So here is one reason we need to keep the moral layer connected to the narrative and symbolic layer. Moral and political life is complicated and nuanced and that requires a fuller, thicker, and and richer narrative and symbolic foundation. Without this foundation, moral life becomes crude, reductive, agonistic, and incoherent.  

Let's now go one layer deeper. What happens when the moral layer looses contact with the ontological layer, the layer of the Real?

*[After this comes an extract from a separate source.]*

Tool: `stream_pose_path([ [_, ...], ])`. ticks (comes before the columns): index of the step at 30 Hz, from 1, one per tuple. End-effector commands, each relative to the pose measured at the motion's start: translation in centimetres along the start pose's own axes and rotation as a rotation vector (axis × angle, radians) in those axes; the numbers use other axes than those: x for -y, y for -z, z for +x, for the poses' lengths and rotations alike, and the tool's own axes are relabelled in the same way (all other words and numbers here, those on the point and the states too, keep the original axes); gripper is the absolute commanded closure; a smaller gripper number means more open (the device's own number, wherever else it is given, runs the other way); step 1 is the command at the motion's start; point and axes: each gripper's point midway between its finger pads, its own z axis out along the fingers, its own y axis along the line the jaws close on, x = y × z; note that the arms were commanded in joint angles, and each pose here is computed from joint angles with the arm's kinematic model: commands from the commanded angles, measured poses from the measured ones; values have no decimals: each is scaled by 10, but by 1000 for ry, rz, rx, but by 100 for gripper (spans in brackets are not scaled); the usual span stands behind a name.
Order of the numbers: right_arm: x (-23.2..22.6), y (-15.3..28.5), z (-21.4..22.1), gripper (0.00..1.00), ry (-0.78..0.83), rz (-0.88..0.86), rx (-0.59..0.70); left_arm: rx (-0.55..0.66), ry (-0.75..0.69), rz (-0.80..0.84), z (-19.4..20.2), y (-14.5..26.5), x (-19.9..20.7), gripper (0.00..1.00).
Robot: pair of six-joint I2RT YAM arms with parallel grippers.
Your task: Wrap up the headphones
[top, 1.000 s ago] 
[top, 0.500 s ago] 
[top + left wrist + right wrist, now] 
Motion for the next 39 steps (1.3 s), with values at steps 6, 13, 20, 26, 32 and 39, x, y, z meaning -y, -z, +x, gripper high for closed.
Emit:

I'll point out two things.

First, as I've repeatedly pointed out over the years, the Judeo-Christian moral vision demands a metaphysics of hope. For two reasons. First, without hope the moral drama of our lives, our small efforts to make the world a better place, will succumb to despair, rage, cynicism, hate, burnout, compassion fatigue, and the violence motivated by what John Howard Yoder called "revolutionary impatience." If the moral arch of history doesn't, ontologically, bend toward justice, then it will be impossible to maintain the Judeo-Christian moral vision of love and justice in a committed, persevering, and joy-filled way. And the critical point to underline here is that hope isn't a moral commitment. Nor is it a symbolic one. Hope is an ontological issue. What sustains the Judeo-Christian moral vision of love and justice is its connection to the Real.

Secondly, the actual content of the Judeo-Christian moral vision is subject to drift, corruption, or replacement. There are anti-humanistic ethics afoot in the world. The liberal humanism of the West, grounded in Judeo-Christian narrative and ontology, is faltering. 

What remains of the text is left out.